Chez les enfants de neuf ans, les chercheurs ont découvert que des traits faciaux statistiquement significatifs étaient associés à la consommation d’alcool des mères lorsqu’ils comparaient celles qui buvaient avant la grossesse mais qui avaient arrêté de tomber enceinte avec des mères qui continuaient à boire tout au long de la grossesse.
Ils ont également examiné les données des femmes qui ont bu pendant le premier trimestre mais qui ont ensuite arrêté, et celles qui ont continué à boire. Les résultats étaient similaires, ce qui suggère que les associations s’expliquaient principalement par l’exposition du fœtus à l’alcool au cours des trois premiers mois de la grossesse.
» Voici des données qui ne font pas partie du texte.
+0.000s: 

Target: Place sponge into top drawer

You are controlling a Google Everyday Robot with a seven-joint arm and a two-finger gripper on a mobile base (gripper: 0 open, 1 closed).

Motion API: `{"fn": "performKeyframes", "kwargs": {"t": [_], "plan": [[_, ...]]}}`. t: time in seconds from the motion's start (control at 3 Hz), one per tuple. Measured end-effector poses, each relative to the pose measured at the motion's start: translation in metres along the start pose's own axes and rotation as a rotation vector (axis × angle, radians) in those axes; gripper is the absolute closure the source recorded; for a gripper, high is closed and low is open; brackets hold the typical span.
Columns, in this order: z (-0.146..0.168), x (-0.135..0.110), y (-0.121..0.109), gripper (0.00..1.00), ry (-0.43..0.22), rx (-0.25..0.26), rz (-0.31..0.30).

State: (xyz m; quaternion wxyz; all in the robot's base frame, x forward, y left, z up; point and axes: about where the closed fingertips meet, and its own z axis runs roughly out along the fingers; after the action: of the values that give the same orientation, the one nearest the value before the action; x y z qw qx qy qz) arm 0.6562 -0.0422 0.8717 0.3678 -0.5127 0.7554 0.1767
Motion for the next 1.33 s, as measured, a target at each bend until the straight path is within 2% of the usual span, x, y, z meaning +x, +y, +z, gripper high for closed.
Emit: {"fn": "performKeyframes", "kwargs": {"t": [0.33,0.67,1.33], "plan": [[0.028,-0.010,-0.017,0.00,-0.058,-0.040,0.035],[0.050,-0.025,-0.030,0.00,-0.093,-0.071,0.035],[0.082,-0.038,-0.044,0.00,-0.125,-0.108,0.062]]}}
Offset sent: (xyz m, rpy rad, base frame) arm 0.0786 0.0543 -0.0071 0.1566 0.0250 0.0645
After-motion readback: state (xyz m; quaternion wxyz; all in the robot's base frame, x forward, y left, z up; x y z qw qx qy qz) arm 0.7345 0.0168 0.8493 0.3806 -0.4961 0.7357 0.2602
Les chercheurs écrivent que des études antérieures sur le développement de l’enfant après une exposition prénatale à l’alcool ont suggéré que les mécanismes d’action possibles pourraient être des troubles métaboliques chez les mères, tels que des problèmes de glycémie et une stéatose hépatique, et que cela pourrait également expliquer le lien avec forme du visage. Cependant, d’autres investigations sont nécessaires.
L’une des forces de l’étude est le grand nombre d’enfants issus de plusieurs origines ethniques. Les limites incluent qu’il n’y avait pas de données sur la consommation d’alcool plus de trois mois avant la grossesse et que les mères n’avaient peut-être pas rempli correctement le questionnaire sur leurs habitudes de consommation, sous-estimant peut-être leur consommation. Comme il s’agit d’une étude observationnelle, elle ne peut pas montrer que la consommation d’alcool provoque les changements de formes de visage uniquement qu’elle y est associée.